Antwoorden op kamervragen over de vermeende schending van het briefgeheim door de Rijksuniversiteit Groningen
Met deze brief geeft minister Ter Horst - mede namens minister Justitie - antwoord op kamervragen van kamerlid Pechtold (D'66) over de vermeende schending van het briefgeheim door de Rijksuniversiteit Groningen (ingezonden 13 februari 2008).
vraag 1 en 3
Wat is uw reactie op het bericht ‘Onrust op universiteit over schenden briefgeheim’?
Deelt u de mening dat het openen van post aan universiteitspersoneel lijnrecht ingaat tegen het in de Grondwet vastgelegde briefgeheim?
Antwoord vraag 1 en 3
Poststukken, gericht of verzonden aan het postadres van een overheidsorgaan, kunnen in de regel worden beschouwd als dienstpost. Niet de individuele ambtenaar ter attentie van wie het stuk is gericht, maar het overheidsorgaan zelf is aan te merken als de geadresseerde. Die stukken kunnen derhalve worden geopend door personeel van dat overheidsorgaan.
In beginsel zal privépost naar een privéadres verzonden worden. In het enkele, ongewenste geval dat de afzender het postadres van een overheidsorgaan gebruikt om privépost te verzenden aan een medewerker van dat overheidsorgaan, kan de afzender zijn oogmerk dat derden geen kennis nemen van de inhoud van dat poststuk tot uitdrukking brengen door ‘persoonlijk’ of ‘geheim’ op de envelop te vermelden. Uit het aangehaalde bericht op www.volkskrant.nl blijkt niet dat de Rijksuniversiteit Groningen dergelijke brieven zal openen.
De mening dat het openen van post aan universiteitspersoneel lijnrecht in gaat tegen het in de Grondwet vastgelegde briefgeheim deel ik, gelet op bovenstaande, dan ook niet.
Vraag 2
Hoe beoordeelt u de claim van de speciale werkgroep dat door alle, al dan niet persoonlijke, post voor personeel te openen beter invulling gegeven zou kunnen worden aan de Archiefwet?
Antwoord
Overheidsorganen, zoals de Rijksuniversiteit Groningen, zijn op grond van artikel 3 van de Archiefwet 1995 verplicht de onder hen berustende archiefbescheiden in goede, geordende en toegankelijke staat te brengen en te bewaren. In artikel 1 van diezelfde wet worden archiefbescheiden gedefinieerd als ‘bescheiden, ongeacht hun vorm, door de overheidsorganen ontvangen (…) en naar hun aard bestemd daaronder te berusten (…)’.

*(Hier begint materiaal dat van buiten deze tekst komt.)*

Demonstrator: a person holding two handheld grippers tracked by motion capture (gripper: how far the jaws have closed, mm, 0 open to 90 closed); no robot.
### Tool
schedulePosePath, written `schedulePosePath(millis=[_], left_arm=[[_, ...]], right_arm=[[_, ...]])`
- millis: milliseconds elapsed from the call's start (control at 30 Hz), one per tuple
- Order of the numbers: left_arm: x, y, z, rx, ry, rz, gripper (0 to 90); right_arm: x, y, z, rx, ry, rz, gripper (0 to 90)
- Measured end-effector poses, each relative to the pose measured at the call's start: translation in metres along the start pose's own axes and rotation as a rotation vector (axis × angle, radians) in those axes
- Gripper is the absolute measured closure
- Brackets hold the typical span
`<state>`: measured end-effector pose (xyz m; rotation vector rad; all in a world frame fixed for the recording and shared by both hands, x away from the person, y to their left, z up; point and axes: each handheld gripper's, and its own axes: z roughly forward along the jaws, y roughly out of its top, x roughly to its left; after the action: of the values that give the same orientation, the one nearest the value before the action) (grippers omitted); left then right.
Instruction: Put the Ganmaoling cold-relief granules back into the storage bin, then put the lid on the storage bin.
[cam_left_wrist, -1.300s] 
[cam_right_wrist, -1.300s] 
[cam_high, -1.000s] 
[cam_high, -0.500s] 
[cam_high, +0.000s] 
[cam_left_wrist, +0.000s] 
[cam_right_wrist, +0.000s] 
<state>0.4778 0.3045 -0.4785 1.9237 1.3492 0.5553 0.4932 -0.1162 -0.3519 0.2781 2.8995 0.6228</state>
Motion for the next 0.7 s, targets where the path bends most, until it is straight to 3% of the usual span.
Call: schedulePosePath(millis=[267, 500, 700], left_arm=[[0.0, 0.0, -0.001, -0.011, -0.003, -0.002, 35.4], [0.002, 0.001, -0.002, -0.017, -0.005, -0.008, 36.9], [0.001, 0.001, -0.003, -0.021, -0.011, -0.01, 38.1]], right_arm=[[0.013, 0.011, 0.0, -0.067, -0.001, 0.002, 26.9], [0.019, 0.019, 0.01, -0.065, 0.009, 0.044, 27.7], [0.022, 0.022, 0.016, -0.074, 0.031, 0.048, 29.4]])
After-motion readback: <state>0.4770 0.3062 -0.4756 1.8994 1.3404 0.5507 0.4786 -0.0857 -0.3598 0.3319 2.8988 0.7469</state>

Van de door overheidsorganen ontvangen bescheiden zal dus allereerst moeten worden vastgesteld of ze naar hun aard bestemd zijn om onder dat overheidsorgaan te berusten. Deze beoordeling kan bezwaarlijk anders worden uitgevoerd dan door kennis te nemen van de inhoud van de bescheiden. Voor zover het poststukken betreft die geadresseerd zijn aan een overheidsorgaan en niet uit enige aantekening van de afzender is op te maken dat het persoonlijke correspondentie betreft, is dit orgaan gehouden kennis te nemen van de aard van de bescheiden om er in voorkomende gevallen naar te kunnen handelen.
Op grond van artikel 14 van het Archiefbesluit 1995 stellen overheidsorganen beheersregels vast ten aanzien van hun archiefbescheiden. In dergelijke beheersregels kunnen bepalingen worden opgenomen over de afhandeling van ingekomen poststukken.
vraag 4
Gaat u erop toezien dat het briefgeheim op de universiteit gewaarborgd blijft, ook als er niet ‘geheim’ of ‘persoonlijk’ op de envelop staat?
Antwoord
Gezien de beantwoording van de voorgaande vragen zie ik daarvoor geen reden.